On the basis of some works he mixed 2 programs of visual patterns to study the formation of lines that become squares. The new era of software ware opens unimaginable horizons to the problems raised by Vilder. The most direct solution - he says - is provided by the use of cinema and its temporality. Here he is a screenwriter of an experimental film on "movement and relationship between unity and the whole" where a perfect square, molecular organization of small points, transforms into an organic form of amoeba, becoming a flock of birds flying in the sky, into a school of fish in the sea and a flock of sheep running on the ground taking us on a journey in the air, the water and on earth, and finally getting back to the original square made of dots.
The transformations of the geometric image to the organic one require an animation technique that the computer can provide.
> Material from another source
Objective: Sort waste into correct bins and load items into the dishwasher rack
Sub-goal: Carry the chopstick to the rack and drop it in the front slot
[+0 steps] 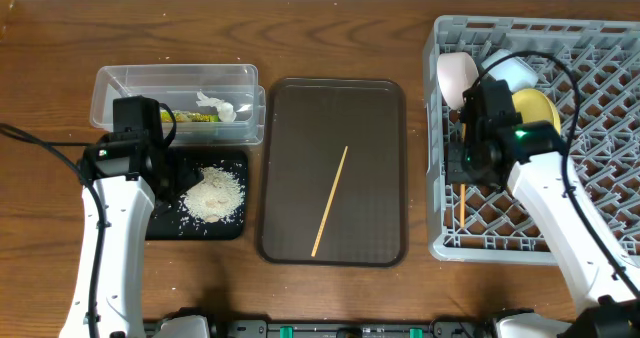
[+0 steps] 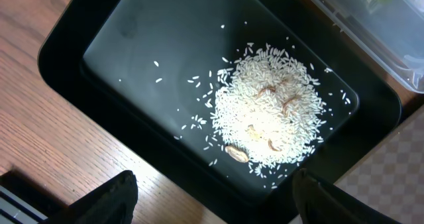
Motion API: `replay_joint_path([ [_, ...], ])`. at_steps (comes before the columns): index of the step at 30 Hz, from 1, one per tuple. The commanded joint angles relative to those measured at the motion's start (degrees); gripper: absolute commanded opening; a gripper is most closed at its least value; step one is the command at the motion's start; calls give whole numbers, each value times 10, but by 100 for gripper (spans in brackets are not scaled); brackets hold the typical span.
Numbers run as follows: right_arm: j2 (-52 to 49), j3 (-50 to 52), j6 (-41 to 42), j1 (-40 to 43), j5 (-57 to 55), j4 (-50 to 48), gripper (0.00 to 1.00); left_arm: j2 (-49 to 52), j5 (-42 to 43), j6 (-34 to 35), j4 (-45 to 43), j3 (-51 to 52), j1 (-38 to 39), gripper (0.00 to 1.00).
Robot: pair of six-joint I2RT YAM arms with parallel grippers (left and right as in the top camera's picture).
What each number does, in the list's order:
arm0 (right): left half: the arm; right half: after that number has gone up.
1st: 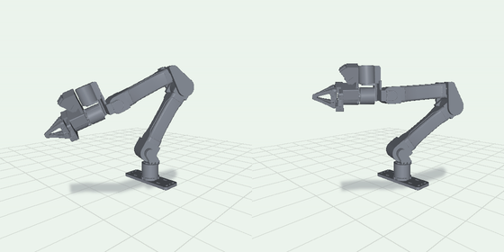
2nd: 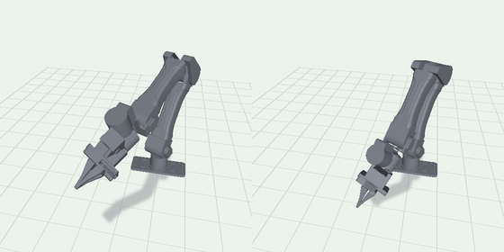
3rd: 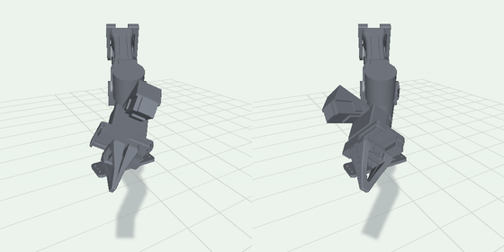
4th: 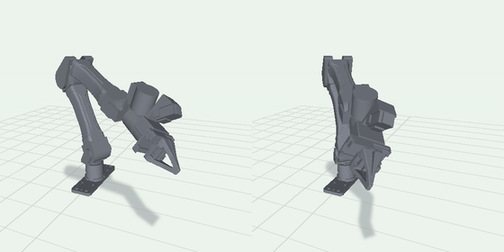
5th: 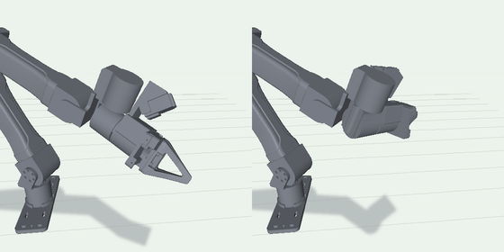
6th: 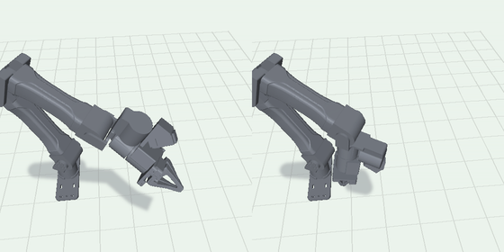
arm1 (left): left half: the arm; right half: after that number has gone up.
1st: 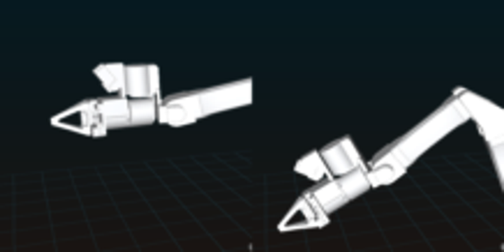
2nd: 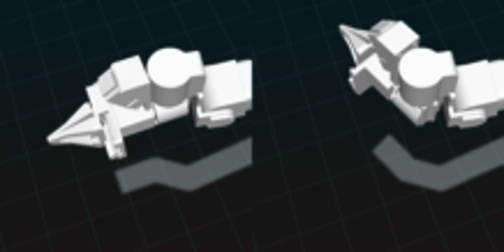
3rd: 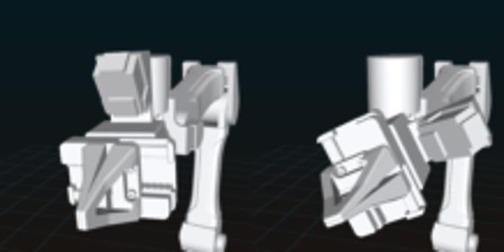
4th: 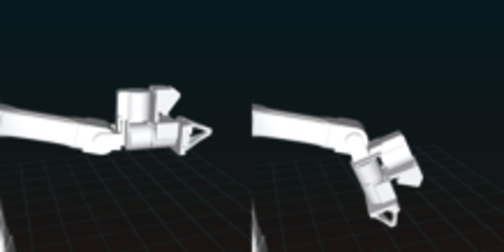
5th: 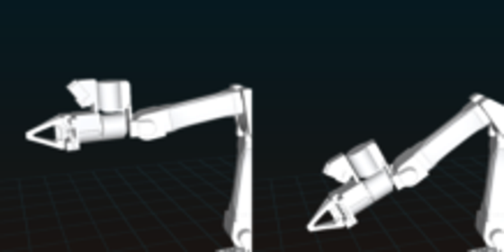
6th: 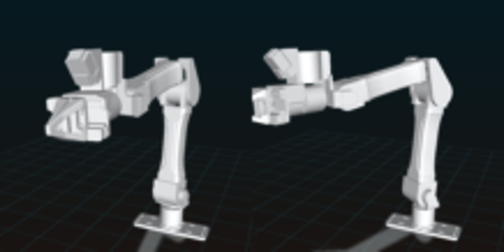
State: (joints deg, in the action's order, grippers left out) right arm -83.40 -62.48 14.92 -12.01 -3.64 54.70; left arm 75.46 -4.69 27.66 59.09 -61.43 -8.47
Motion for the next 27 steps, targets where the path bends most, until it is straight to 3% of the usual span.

The present tributes to constructivism are proof that the work of Vilder is the coherent extension of a research which has become classical and which can be recognized as a scientific legitimacy. However, these works also contain a principle of negation or even self-destruction, depending on the structure of each biomorphic organization of matter. What compensates in terms of aesthetic verification the apparent degree of mechanization and programming of the work.